| Assignment |
Whenever a line in the entries includes the word "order", copy that line out.

| Records for the exercise |

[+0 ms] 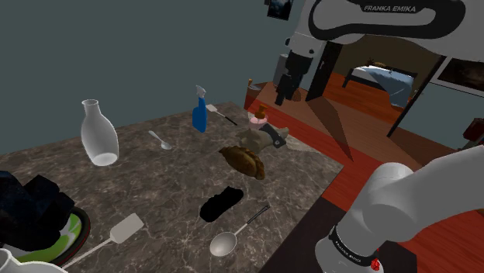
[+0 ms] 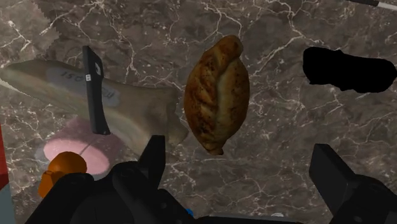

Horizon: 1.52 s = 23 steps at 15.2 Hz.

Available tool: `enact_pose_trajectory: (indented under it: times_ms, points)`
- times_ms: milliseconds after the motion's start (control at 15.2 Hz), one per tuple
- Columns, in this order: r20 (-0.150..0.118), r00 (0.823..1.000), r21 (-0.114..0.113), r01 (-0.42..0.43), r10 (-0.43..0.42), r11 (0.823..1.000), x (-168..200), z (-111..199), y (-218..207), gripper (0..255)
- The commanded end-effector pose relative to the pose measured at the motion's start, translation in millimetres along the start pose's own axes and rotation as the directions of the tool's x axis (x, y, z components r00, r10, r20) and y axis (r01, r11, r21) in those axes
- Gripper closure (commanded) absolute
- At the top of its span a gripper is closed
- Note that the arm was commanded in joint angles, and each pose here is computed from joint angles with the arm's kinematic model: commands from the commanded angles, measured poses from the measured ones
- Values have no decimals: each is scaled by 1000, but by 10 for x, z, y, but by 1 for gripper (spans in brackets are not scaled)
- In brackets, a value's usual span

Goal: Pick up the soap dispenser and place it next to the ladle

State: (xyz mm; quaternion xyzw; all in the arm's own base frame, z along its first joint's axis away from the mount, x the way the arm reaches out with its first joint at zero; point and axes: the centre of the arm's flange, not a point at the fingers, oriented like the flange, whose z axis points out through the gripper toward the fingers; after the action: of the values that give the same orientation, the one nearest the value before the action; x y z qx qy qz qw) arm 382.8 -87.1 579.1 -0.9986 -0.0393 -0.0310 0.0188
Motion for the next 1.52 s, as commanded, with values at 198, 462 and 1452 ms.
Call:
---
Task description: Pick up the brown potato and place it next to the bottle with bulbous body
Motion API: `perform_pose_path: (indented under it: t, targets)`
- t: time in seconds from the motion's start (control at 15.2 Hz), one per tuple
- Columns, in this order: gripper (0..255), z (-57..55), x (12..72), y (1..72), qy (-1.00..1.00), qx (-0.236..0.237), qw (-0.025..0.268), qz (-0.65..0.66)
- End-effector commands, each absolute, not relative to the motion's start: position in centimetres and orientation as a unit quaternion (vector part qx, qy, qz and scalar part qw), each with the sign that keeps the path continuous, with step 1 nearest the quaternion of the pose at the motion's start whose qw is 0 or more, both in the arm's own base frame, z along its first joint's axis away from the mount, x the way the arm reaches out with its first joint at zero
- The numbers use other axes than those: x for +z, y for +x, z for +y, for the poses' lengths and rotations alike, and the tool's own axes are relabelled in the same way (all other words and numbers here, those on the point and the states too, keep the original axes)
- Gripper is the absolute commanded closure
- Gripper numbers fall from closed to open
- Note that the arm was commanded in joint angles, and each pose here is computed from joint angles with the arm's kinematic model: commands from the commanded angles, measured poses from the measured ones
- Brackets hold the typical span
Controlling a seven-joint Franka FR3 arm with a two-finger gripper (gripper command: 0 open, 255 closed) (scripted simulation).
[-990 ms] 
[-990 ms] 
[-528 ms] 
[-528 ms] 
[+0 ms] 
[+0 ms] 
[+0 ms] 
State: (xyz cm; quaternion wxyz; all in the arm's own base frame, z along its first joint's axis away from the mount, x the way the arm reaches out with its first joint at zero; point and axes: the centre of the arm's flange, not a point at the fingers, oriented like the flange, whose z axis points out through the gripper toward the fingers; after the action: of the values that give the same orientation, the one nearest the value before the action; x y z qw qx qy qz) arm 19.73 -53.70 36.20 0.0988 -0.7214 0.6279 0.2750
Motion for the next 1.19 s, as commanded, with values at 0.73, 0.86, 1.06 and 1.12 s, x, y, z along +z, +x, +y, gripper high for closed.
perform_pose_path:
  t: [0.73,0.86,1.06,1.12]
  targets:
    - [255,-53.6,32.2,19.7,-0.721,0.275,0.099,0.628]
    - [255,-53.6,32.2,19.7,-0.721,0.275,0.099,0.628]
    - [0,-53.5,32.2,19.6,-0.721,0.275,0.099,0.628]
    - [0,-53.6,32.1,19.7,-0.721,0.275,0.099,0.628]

| Solution below |
- Columns, in this order: r20 (-0.150..0.118), r00 (0.823..1.000), r21 (-0.114..0.113), r01 (-0.42..0.43), r10 (-0.43..0.42), r11 (0.823..1.000), x (-168..200), z (-111..199), y (-218..207), gripper (0..255)
- Columns, in this order: gripper (0..255), z (-57..55), x (12..72), y (1..72), qy (-1.00..1.00), qx (-0.236..0.237), qw (-0.025..0.268), qz (-0.65..0.66)

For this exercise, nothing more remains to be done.